TASK BRIEF = Copy, from the data below, each line that has the word "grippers".

SUPPLIED DATA =
------------

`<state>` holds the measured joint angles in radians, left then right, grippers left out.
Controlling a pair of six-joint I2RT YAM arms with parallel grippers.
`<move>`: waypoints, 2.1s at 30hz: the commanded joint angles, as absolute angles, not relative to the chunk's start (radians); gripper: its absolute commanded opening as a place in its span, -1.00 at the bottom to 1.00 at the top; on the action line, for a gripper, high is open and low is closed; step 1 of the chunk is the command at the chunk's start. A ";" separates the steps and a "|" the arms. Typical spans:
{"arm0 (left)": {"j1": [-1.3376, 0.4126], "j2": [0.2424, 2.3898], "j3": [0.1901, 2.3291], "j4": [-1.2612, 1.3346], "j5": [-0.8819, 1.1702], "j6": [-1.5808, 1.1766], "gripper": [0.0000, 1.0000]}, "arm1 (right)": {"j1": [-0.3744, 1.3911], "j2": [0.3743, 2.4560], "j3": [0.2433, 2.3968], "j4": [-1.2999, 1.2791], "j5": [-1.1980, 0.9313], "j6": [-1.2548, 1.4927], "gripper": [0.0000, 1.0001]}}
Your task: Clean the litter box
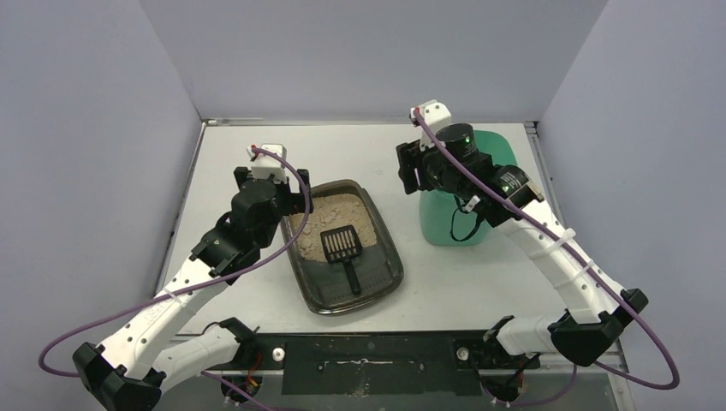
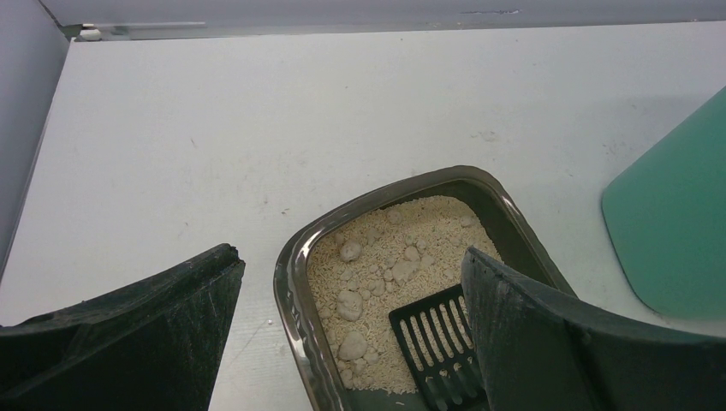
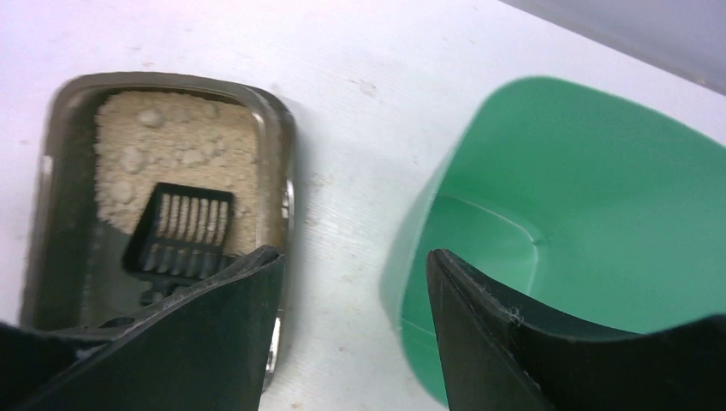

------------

EXPECTED ANSWER =
`<state>` holds the measured joint angles in radians, left then right, grippers left out.
Controlling a pair of six-joint I2RT YAM arms with parallel grippers.

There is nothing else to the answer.